Periodistas y amigos de Carmen Aristegui han respaldado a la comunicadora tras la suspensión de dos programas radiofónicos. LA PRENSA/AFP/LUIS ACOSTA

Más amenazas para la prensa en México

El despido de la influyente periodista Carmen Aristegui de una radio por un comentario sobre el presunto alcoholismo del presidente Felipe Calderón, desnuda que los medios de México afrontan presiones que no sólo provienen del narcotráfico.

MÉXICO/AFP

El despido de la influyente periodista Carmen Aristegui de una radio por un comentario sobre el presunto alcoholismo del presidente Felipe Calderón, desnuda que los medios de México afrontan presiones que no sólo provienen del narcotráfico.

La Presidencia mexicana negó el miércoles haber influido para que la radio MVS cesara a Aristegui, como afirmó ella, y a través del secretario privado presidencial rechazó igualmente lo que llamó “infundios” sobre la salud del mandatario.

Aristegui, también presentadora de un programa de CNN en español, sostiene que MVS le exigió disculparse por un comentario que formuló al aire hace una semana, después de que un grupo de congresistas colgó una pancarta en la que sugiere que el Presidente es alcohólico. El letrero decía “¿Tú dejarías a un borracho conducir tu auto? No, ¿verdad? ¿Y por qué lo dejas conducir al país?”

“La sociedad mexicana tiene derecho a saber con certeza, sin ofensas, sin caricaturizaciones, sobre las condiciones de salud de quien ha tomado y seguirá tomando todos los días decisiones gravísimas que impactan al destino de una nación”, señaló en una declaración leída a la prensa.

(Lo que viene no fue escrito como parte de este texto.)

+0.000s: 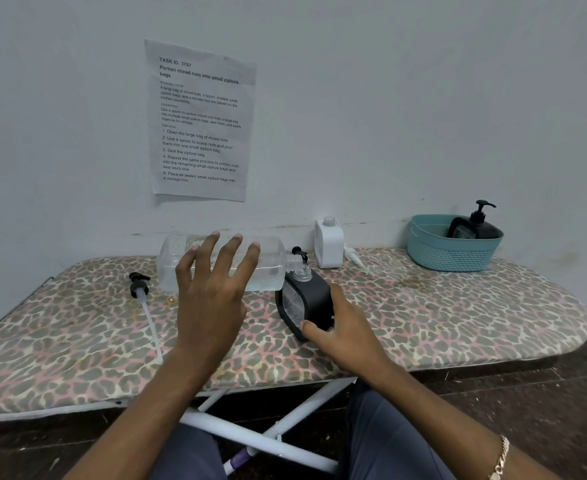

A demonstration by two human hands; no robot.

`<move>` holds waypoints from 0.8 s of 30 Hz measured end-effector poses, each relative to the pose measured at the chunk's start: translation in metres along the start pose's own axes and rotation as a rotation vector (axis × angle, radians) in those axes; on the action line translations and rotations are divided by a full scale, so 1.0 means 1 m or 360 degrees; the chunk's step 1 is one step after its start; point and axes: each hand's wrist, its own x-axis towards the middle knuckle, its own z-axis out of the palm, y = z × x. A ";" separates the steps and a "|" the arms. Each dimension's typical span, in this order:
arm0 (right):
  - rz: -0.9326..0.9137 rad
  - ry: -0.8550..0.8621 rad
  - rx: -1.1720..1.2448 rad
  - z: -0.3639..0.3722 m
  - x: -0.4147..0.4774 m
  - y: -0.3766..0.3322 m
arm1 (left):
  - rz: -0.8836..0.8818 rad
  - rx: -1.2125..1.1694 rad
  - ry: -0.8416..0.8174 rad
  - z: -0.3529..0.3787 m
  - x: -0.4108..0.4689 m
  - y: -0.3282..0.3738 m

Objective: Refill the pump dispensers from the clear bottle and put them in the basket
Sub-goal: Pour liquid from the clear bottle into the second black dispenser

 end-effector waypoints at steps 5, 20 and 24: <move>0.0002 -0.0005 0.0001 0.000 0.000 0.000 | -0.0007 -0.0002 -0.0001 0.000 0.000 0.000; -0.0016 -0.0010 -0.0003 0.000 0.000 -0.001 | -0.0011 0.0001 0.0012 -0.003 0.001 0.002; -0.0015 -0.0002 -0.0003 0.000 -0.001 -0.001 | -0.0014 0.0003 0.0021 -0.002 0.001 0.001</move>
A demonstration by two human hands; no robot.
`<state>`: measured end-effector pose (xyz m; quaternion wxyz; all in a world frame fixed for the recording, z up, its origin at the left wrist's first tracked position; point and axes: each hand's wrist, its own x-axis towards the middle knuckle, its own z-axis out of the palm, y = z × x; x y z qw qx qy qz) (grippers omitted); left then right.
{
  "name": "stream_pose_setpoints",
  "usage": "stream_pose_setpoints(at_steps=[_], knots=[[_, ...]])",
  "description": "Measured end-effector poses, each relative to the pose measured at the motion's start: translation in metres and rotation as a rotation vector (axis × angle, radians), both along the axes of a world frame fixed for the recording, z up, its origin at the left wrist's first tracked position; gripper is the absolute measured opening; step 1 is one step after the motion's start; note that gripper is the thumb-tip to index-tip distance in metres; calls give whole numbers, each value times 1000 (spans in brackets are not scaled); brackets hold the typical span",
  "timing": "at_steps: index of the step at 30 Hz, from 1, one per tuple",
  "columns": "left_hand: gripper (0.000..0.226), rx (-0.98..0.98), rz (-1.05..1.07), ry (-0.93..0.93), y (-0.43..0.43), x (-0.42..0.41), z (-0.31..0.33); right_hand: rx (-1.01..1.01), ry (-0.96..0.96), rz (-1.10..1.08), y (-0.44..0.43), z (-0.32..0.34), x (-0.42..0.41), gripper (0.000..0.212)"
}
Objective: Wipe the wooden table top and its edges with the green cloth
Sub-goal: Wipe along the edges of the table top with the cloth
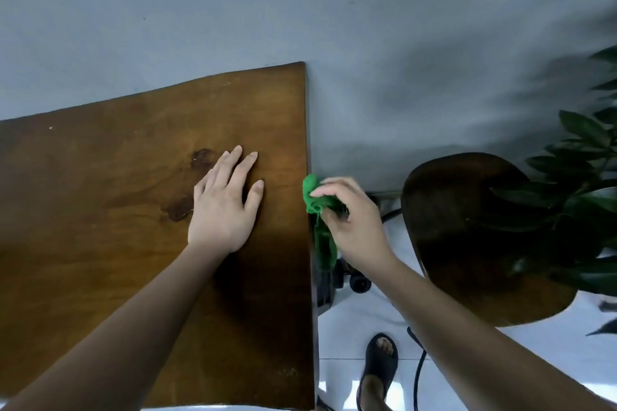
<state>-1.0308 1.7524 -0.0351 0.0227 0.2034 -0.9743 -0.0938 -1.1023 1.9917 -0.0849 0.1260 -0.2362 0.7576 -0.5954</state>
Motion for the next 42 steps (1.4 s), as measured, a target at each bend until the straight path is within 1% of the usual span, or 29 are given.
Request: stream_pose_setpoints(at_steps=[4, 7, 10, 14, 17, 20, 22, 25, 29, 33, 35, 38, 42], knots=[[59, -7, 15, -8, 2, 1, 1, 2, -45, 62, 32, -3, 57, 42], [60, -7, 18, -17, 2, 0, 1, 2, -36, 65, 34, -4, 63, 44], [62, -4, 17, -21, 2, 0, 1, 38, 30, 21, 9, 2, 22, 42], [60, -12, 15, -11, 2, 1, 0, 119, 94, -65, -49, 10, -73, 34], [63, -8, 19, -19, 2, 0, 1, 172, 95, -121, -87, 14, -136, 38], [68, -8, 16, -15, 1, 0, 0, 207, 99, -133, -105, 19, -165, 43], [67, -9, 18, -18, 1, 0, -1, 238, 111, -151, -106, 21, -163, 41], [65, -18, 19, -17, 0, 0, -2, 266, 127, -163, -93, 22, -132, 37], [65, -9, -2, -5, -4, 1, -4, 248, 181, -176, -60, 19, -57, 37], [63, 68, -45, 65, -6, 7, -6, 268, 202, -170, -25, 17, 23, 37], [62, 105, -67, 109, -7, 10, -4, 304, 233, -181, -10, 20, 62, 36], [60, 149, -99, 152, -9, 14, -1, 359, 335, -211, 8, 23, 116, 33], [58, 207, -187, 177, -13, 23, 4, 563, 487, -212, 13, 37, 187, 32]])
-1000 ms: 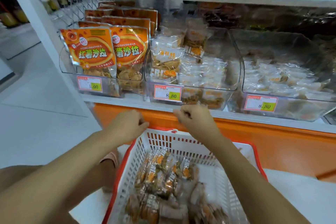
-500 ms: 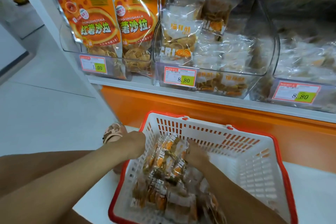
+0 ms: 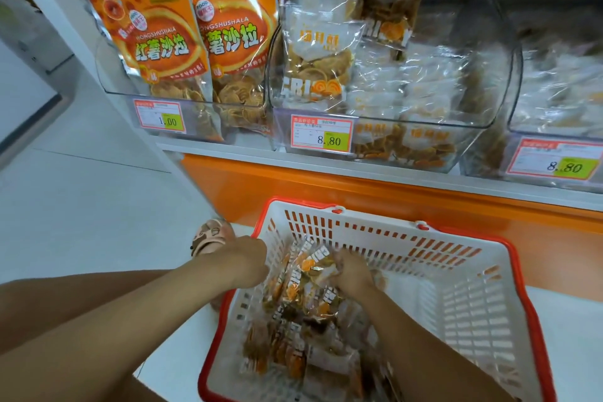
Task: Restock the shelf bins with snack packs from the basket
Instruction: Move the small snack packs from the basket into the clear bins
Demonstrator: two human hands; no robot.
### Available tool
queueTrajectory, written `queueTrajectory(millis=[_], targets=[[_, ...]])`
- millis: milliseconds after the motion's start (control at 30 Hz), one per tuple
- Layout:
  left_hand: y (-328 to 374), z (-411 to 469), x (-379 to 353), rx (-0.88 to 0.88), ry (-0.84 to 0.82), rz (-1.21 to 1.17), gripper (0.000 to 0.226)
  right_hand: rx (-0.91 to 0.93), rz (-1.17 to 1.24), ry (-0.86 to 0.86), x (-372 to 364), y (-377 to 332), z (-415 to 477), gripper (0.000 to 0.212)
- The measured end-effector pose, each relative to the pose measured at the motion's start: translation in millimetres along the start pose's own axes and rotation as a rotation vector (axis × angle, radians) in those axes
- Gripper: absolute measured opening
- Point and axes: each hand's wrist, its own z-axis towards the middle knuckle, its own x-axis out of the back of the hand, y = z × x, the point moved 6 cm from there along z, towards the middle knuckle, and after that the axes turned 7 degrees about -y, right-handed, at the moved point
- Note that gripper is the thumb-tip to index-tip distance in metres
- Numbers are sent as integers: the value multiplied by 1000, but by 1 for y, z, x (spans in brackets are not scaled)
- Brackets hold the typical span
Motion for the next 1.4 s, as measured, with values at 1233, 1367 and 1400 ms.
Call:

La periodista insinuó que MVS se vio presionada a despedirla para no arriesgar sus intereses en concesiones de telecomunicaciones. La Presidencia replicó que las decisiones de las concesiones “se toman con total transparencia y estricto apego a la ley” y luego entregó un pormenorizado recuento de 1,779 actividades oficiales que Calderón cumplió en 2010 que dijo son muestra “de su fortaleza física y de su entereza”.

El debate no pasa desapercibido en un país considerado de los más peligrosos para ejercer la prensa, con 12 asesinatos de periodistas, varios desaparecidos y las llamadas amenazantes a las salas de redacción.

“Lo realmente preocupante en el fondo de este caso son los riesgos que corre la libertad de expresión en México”, advierte Rocío Culebro, de la ONG Instituto Mexicano de Derechos Humanos.

El historiador Lorenzo Meyer, columnista de prensa y profesor de Ciencia Política en el prestigioso Colegio de México, cree que el caso Aristegui retrocede el debate sobre la libertad de expresión en México a épocas que se pensaban superadas, cuando el Partido Revolucionario Institucional, que gobernó el país por 71 años hasta 2000, ejercía un poder casi hegemónico.

Martha Anaya, periodista de amplia trayectoria que fue directora de información, columnista y jefe de las páginas políticas en tres de los más importantes diarios mexicanos, coincide en que hay cierto olor al pasado en lo sucedido. Los periodistas en tanto “siguen estando desprotegidos: no tienen las protección mínima y salen a la calle a cubrir en un ambiente de guerra. Están desprotegidos ante sus empresas, ante la delincuencia y ante el poder”, apunta.